I have a hive table with 400 mio of records - using hdp 2.3 It is a simple table with 7 string fields, stored as ORC, ZLIB.
Select query of one entry from this table takes about 25minutes which is far to long since query time is grownig with number of entries. I expect to have 4 billion of records in 5 years so one query in five years will take 4 hours ?!
Do you have any idea how to decrease a query time?
Hello @Marco Gaido, my query would be something like:
select originalxml from tablename where messageid='b49014bb-0267-4578-a53-5a829f973xxd' I have a small 4 node cluster (4x32GB RAM, 6 core) hdfs is on EMC Isilon.
Executon engine = TEZ
Since you are using ORC, try using bloom filters on your data and if possible inserted in sorted order. This combination can help reducing the number of blocks that need to be queried.
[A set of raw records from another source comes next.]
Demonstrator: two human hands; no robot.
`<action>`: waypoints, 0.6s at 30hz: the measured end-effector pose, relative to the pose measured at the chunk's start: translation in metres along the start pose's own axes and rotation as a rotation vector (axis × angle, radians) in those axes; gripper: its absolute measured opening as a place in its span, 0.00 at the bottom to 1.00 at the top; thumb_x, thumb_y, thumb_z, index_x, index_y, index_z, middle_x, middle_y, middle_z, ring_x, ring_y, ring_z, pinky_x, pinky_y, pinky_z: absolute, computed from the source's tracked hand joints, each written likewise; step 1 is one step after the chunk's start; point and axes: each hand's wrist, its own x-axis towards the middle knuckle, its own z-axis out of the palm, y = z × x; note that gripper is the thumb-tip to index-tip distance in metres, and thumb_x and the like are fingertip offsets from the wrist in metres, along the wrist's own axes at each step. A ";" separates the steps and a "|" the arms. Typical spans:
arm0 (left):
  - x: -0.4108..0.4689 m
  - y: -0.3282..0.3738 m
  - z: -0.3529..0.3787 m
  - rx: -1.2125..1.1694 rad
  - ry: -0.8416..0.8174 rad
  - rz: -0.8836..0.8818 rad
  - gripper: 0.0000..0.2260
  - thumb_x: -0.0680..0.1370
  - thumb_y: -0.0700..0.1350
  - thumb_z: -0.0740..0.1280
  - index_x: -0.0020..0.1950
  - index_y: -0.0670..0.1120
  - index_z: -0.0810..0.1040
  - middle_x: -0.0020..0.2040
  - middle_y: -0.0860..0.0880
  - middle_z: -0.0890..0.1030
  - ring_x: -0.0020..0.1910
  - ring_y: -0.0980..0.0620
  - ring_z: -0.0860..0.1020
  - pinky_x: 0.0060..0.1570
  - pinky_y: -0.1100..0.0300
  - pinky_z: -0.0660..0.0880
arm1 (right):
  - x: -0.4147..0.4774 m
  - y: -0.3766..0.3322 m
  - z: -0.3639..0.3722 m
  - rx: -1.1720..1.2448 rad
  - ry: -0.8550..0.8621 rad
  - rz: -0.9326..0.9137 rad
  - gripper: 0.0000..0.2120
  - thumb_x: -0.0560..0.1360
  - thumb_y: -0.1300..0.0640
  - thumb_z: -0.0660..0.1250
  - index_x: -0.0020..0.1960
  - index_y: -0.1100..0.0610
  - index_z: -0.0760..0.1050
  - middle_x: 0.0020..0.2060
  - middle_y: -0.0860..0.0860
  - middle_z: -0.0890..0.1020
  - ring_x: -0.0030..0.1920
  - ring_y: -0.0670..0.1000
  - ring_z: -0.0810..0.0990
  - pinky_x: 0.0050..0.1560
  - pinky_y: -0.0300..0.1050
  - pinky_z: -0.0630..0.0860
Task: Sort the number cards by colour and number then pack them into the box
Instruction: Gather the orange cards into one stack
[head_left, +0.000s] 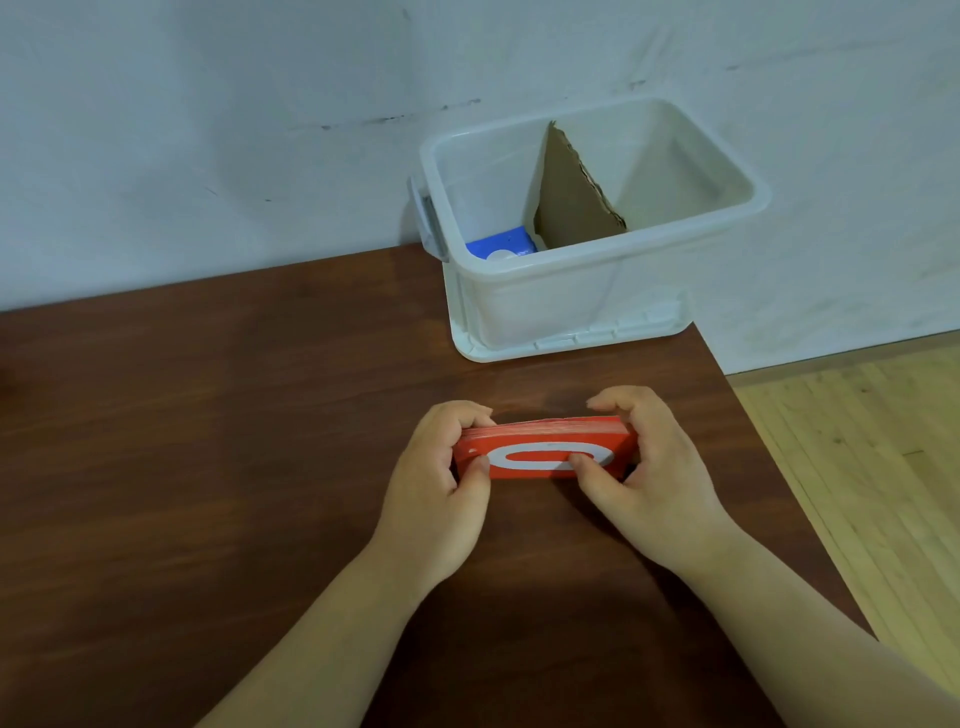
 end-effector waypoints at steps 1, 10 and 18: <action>0.000 0.002 0.000 -0.026 -0.004 -0.028 0.20 0.78 0.35 0.68 0.59 0.60 0.73 0.59 0.62 0.76 0.62 0.64 0.74 0.57 0.72 0.73 | 0.000 0.000 0.000 0.002 0.000 0.016 0.30 0.72 0.51 0.77 0.66 0.39 0.65 0.59 0.36 0.71 0.59 0.33 0.73 0.50 0.26 0.75; -0.004 0.000 0.004 0.079 -0.101 0.031 0.24 0.81 0.38 0.66 0.68 0.63 0.66 0.62 0.65 0.71 0.63 0.67 0.72 0.56 0.76 0.72 | -0.002 -0.002 -0.002 -0.013 -0.090 -0.043 0.29 0.78 0.48 0.70 0.73 0.39 0.61 0.62 0.35 0.70 0.61 0.37 0.74 0.56 0.32 0.75; -0.005 0.007 -0.012 0.143 -0.241 -0.033 0.23 0.83 0.42 0.65 0.73 0.62 0.64 0.67 0.62 0.70 0.65 0.63 0.72 0.59 0.75 0.70 | -0.007 -0.019 -0.017 -0.116 -0.278 0.059 0.12 0.81 0.43 0.60 0.61 0.39 0.59 0.56 0.41 0.74 0.53 0.42 0.79 0.48 0.33 0.78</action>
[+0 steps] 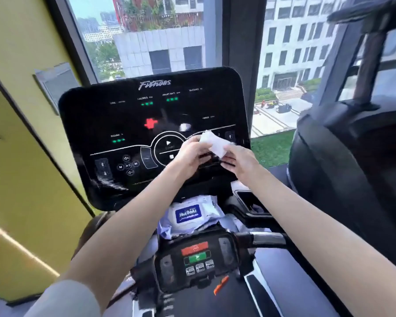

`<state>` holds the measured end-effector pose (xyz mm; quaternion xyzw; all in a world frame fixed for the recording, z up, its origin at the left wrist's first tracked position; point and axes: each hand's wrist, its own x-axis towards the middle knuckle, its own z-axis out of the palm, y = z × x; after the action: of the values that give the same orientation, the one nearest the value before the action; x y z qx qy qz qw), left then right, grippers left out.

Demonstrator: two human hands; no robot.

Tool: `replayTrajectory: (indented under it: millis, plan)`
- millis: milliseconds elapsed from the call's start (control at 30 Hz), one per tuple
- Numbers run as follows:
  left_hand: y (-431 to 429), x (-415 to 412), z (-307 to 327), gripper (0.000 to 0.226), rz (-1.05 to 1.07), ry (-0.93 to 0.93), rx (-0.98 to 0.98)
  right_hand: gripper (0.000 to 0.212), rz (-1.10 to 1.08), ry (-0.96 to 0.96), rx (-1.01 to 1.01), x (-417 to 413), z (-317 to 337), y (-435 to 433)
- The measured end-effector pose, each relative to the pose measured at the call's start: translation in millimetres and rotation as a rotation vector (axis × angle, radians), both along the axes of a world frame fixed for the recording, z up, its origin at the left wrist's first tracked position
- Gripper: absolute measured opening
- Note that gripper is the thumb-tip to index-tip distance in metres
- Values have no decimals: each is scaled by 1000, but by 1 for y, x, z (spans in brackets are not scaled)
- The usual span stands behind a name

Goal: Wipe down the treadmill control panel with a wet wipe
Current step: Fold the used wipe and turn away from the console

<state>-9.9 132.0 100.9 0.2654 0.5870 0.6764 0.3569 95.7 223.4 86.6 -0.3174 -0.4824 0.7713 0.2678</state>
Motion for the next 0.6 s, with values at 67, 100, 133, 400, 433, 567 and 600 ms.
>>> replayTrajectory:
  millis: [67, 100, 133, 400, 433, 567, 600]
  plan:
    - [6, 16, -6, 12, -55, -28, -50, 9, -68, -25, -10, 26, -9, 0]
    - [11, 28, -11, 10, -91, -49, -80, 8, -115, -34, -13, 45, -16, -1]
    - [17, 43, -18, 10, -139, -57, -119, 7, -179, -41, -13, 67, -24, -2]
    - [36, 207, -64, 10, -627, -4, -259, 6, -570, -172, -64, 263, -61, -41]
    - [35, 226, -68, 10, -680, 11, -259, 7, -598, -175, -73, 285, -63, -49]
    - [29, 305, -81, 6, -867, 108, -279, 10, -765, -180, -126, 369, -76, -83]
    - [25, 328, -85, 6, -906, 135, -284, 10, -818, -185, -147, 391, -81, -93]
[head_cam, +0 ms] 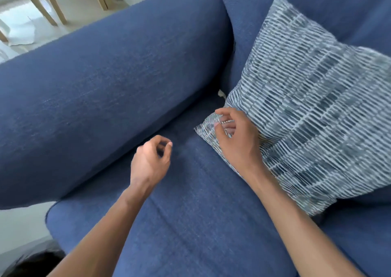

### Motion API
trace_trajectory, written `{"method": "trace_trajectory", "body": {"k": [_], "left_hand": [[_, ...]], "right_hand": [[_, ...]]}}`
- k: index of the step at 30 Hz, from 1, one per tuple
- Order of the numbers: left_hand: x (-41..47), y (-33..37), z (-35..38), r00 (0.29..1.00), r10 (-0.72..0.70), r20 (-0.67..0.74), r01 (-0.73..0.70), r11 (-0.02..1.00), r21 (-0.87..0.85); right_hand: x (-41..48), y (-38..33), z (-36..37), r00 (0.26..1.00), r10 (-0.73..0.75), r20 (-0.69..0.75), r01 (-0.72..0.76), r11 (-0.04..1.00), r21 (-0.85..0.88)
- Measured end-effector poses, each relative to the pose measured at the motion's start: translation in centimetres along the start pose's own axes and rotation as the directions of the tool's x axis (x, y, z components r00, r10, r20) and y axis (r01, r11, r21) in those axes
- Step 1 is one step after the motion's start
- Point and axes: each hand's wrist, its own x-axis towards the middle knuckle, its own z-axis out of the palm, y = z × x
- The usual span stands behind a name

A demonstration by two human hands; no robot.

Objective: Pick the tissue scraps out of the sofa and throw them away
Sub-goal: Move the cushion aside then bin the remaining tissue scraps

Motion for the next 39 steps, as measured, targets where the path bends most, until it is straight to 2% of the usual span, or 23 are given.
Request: {"method": "trace_trajectory", "body": {"k": [3,6,10,14,18,23,27,30,33,36,39], "left_hand": [[1.0,2.9,0.7,0.998,0.056,0.028,-0.056,0.998,-0.031],[1.6,6.7,1.9,0.985,0.163,0.053,-0.161,0.986,-0.042],[2.0,10.6,3.9,0.944,0.306,0.125,-0.289,0.947,-0.139],[2.2,13.3,5.8,0.893,0.375,0.25,-0.304,0.91,-0.281],[3.2,14.6,6.4,0.86,0.376,0.346,-0.236,0.893,-0.384],[2.6,15.9,5.7,0.891,0.38,0.25,-0.286,0.895,-0.342],[1.0,16.0,4.2,0.86,0.429,0.278,-0.325,0.879,-0.349],[-0.2,15.6,2.1,0.868,0.46,0.189,-0.365,0.847,-0.385],[-1.8,13.8,-0.2,0.918,0.383,0.104,-0.32,0.869,-0.377],[-3.4,10.6,-1.7,0.941,0.258,0.22,-0.181,0.931,-0.318],[-4.8,7.1,-2.0,0.928,0.14,0.344,-0.061,0.971,-0.23]], "right_hand": [[-2.4,0.0,-2.9,0.985,0.011,-0.17,0.002,0.997,0.075],[-4.5,0.7,-6.2,0.912,0.04,-0.408,-0.007,0.997,0.081],[-7.4,3.1,-8.1,0.752,0.143,-0.643,-0.096,0.99,0.108],[-9.6,5.7,-8.3,0.57,0.27,-0.776,-0.221,0.96,0.171],[-9.6,7.1,-8.6,0.465,0.381,-0.799,-0.317,0.914,0.252],[-8.6,7.5,-8.2,0.495,0.538,-0.682,-0.31,0.843,0.441],[-9.0,6.4,-8.0,0.467,0.487,-0.738,-0.274,0.873,0.403],[-10.8,5.2,-7.6,0.495,0.473,-0.728,-0.278,0.881,0.383],[-13.6,4.0,-6.4,0.502,0.516,-0.694,-0.34,0.855,0.39],[-17.1,3.5,-4.3,0.486,0.605,-0.63,-0.478,0.788,0.388],[-20.3,3.2,-2.0,0.437,0.722,-0.536,-0.614,0.675,0.409]]}}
This is a map only query, so all the time is going to running and finishing all the mappers. Because of cluster size, I think your query is not getting all mapper slots in one go. So, bloom filters should definitely help you.
@Ravi Mutyala I tried with bloom filters like you suggested but it is the same, no improvement in timing. I created a test table according to this link:
does your table have any columns like date time stamp when the data was ingested or something to quantify a partition. I think adding partitions or bucketing could significantly reduce table scans. You can get an explain plan to understand on how the data is being accessed and may be look at some recommendations on how to make the queries run faster.
Please see this article on how to enable vectorization and some other settings to get some immediate imporvements.
Hello @Predrag Minovic, thank you for suggestion. HBase service is not active in the moment since I did not expect to be necessary during installation. Is it possible that I can contact you over mail to explain the situation?